Erdoğan ile Koşaner arasındaki görüşmeye kendisinin katılamadığını, ancak Milli Savunma Bakanı Vecdi Gönül'ün görüşmede bulunduğunu anlatan Atalay, kendisinin Başbakan Erdoğan ve Gönül'le telefonla görüştüğünü anlattı. Bu tür görüşmelerin normal karşılanması gerektiğini belirten Atalay, “163 subayın tutuklanması söz konusu, bunların 106'sı muvazzaf subay. Böyle durumlarda Genelkurmay Başkanı ile Milli Savunma Bakanı'nın Başbakan ile konuyu görüşmesinden daha tabii ne olabilir?” diye konuştu. 

Görüşmenin normal karşılanması gerektiğini vurgulayan Atalay, “Ortada bir durum var, aileler var, onlarla Genelkurmay Başkanı'nın görüşmesi var. Bazı duyguları düşünceleri paylaşmaları var. Bunların böyle bir toplantıda paylaşılması da normal. Devlet yönetiyoruz, ciddi bir iş yapıyoruz. Başbakan'ın konumu bütün bunların üzerinde.
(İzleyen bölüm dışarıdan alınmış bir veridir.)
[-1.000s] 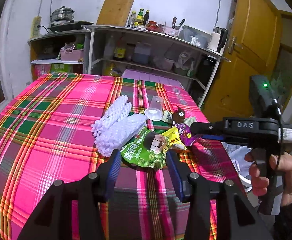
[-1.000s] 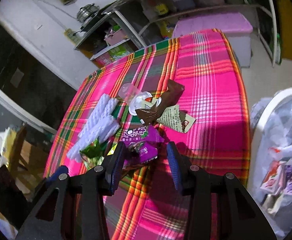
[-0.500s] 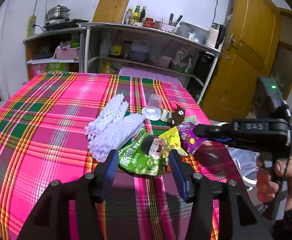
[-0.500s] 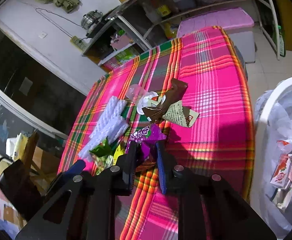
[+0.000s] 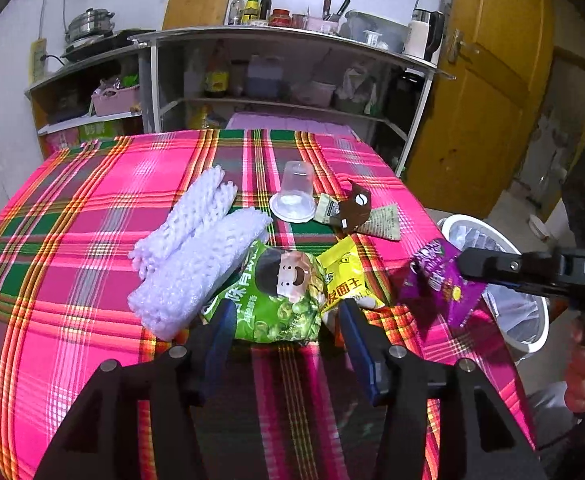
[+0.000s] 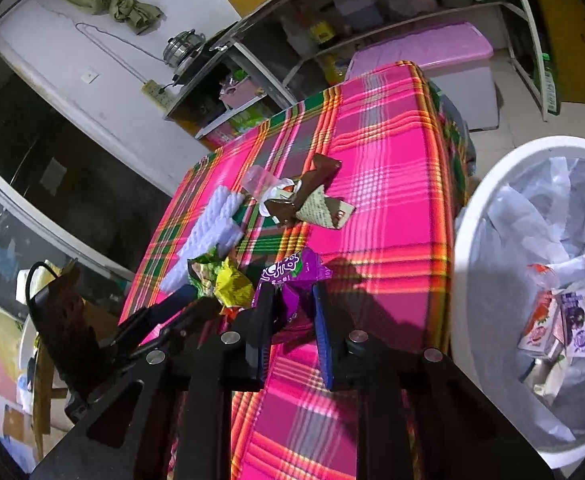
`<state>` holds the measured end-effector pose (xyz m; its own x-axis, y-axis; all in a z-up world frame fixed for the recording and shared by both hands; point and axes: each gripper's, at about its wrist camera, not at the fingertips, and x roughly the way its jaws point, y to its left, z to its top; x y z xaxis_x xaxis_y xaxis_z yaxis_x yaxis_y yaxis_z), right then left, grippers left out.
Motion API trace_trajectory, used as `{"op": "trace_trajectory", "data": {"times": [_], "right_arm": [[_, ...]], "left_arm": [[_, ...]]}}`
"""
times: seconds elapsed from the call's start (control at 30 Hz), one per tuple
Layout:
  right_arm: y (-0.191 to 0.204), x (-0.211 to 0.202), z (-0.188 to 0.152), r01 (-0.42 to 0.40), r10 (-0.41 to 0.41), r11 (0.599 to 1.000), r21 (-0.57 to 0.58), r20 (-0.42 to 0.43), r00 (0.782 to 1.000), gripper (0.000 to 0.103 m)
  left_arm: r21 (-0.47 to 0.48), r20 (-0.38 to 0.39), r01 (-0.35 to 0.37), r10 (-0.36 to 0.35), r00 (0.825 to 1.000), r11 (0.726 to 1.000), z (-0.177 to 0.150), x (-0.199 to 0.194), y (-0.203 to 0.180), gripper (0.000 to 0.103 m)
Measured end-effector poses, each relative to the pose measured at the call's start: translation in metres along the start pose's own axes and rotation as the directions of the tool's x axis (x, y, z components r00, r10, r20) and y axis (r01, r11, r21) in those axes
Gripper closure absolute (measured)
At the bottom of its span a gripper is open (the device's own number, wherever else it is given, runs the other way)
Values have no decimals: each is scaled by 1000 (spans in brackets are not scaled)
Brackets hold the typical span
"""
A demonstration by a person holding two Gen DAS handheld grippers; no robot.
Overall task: Collect trash
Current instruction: 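Grasp the purple snack wrapper with the right gripper, then grasp the green snack bag with the left gripper while the right holds the purple wrapper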
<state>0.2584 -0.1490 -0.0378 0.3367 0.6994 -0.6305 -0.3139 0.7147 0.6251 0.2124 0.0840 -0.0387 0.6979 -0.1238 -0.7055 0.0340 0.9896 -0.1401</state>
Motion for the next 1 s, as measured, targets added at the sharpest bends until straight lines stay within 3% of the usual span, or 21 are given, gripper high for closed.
{"op": "trace_trajectory", "data": {"times": [0.07,0.13,0.17,0.23,0.5,0.9,0.97,1.0], "right_arm": [[-1,-4,-3,2,-2,1000,1,6,1000,83],[-1,-8,-5,5,-5,1000,0,12,1000,83],[-2,-11,-6,6,-6,1000,-1,16,1000,83],[-2,-14,-8,9,-9,1000,-3,22,1000,83],[-2,-26,-16,12,-12,1000,-3,34,999,83],[-3,-44,-27,12,-12,1000,-10,57,998,83],[-4,-46,-30,14,-14,1000,-9,60,998,83],[-4,-47,-30,14,-13,1000,-8,60,998,83]], "left_arm": [[-3,-2,-7,7,1000,1000,-1,0,1,57],[1,-8,-12,12,1000,1000,-2,0,0,72],[3,-11,-12,12,1000,1000,-3,0,0,73],[7,-12,-21,21,1000,1000,-4,0,-2,88],[14,26,-16,16,1000,1000,-9,-15,-8,103],[1,92,-19,19,996,1000,-13,-51,-15,103],[-3,88,-30,30,996,1000,-8,-48,-11,91],[-2,88,-34,34,996,999,-6,-46,-10,77]]}}
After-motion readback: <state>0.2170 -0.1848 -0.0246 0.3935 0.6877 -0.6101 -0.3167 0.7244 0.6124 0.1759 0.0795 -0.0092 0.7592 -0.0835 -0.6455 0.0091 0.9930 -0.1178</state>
Bütün bu gelişmelerden bilgisi olması, yapılacakları öğrenmesi, gerekirse talimat vermesi zaten onun görevinin içinde” dedi. “Rutin bir görüşme mi?” sorusu üzerine Atalay, “Böyle durumlarda görüşmenin konusu başka konular da olabilir ama bu konunun orada ağırlıklı olabileceğini herkes tahmin eder” karşılığını verdi.
 
Görüşmenin “yargıya müdahale sonucu doğurup doğurmayacağına” ilişkin soru üzerine de Beşir Atalay, görüşmenin bu manada değerlendirilmemesi gerektiğini, devam eden bir yargı süreci olduğunu, ancak idareye de düşen görevler bulunduğunu belirtti. Atalay, idareye düşen görevlerin usulüne uygun, makul ve insani hassasiyetleri gözeterek yerine getirmenin önemine dikkati çekti.

“TUHAF BİR MUHALEFET ANLAYIŞI”
Muhalefetin ve sanık yakınlarının hükümete yönelik ithamlarda bulundukları ifade edilmesi ve değerlendirmesinin sorulması üzerine Atalay, şunları söyledi:
“Muhalefet maalesef hele Türkiye'deki muhalefet sürekli bir eksik arama ve eleştiri içindedir. En iyi şey olsa bile onlar 'bu da iyi oldu' demediler hiç, ben duymadım şu 8.5 yıllık sürede. Tuhaf bir muhalefet anlayışı, ülkeye de bir faydası yok. Makul katkı verecek, tamamlayacak, olgunlaştıracak eleştiriler muhalefet görevinin içindedir. O muhalefete her ülkenin ihtiyacı var. Muhalefetsiz demokrasi olamaz.
 
Eleştirisiz, düşüncesiz bir demokratik hayat olamaz. Ama burada yürüyen süreci herkes biliyor. Bu yargının elinde. Onlar tamamen yargının kendi adalet duygusu ve vicdanı içindedir. Hangi belgeler nasıl değerlendiriliyor? Oralardan hangi hükümler?... Bunun hükümetle ilgisi yok. Neticede bağımsız mahkemeler bunu yürütüyor. Ben bu tür şeyleri daima bizdeki sorumsuz muhalefet anlayışının bir tezahürü olarak görüyorum. Yanlış görüyorum. Ortada yargı kararları varken... Bizim de hükümet olarak veya ben kendi bakanlığım içinde memnun olmadığım durumlar olabilir ama yargı karar veriyor. Ben vali atıyorum, birini görevden alıyorum yerine yenisini atıyorum. Vali gidiyor yargıya... İkinci, üçüncü defa iade ediyor. Burada hukuki bir şey de yok, keyfi bir karar. Neticede ben bu hukuku uyguluyorum. Bunlar hükümet için de geçerli. Biz de rahatsız olsak yargının yürüyen bir mekanizması var. Hepimiz bunun içinde. Yargıya öyle bakacağız.”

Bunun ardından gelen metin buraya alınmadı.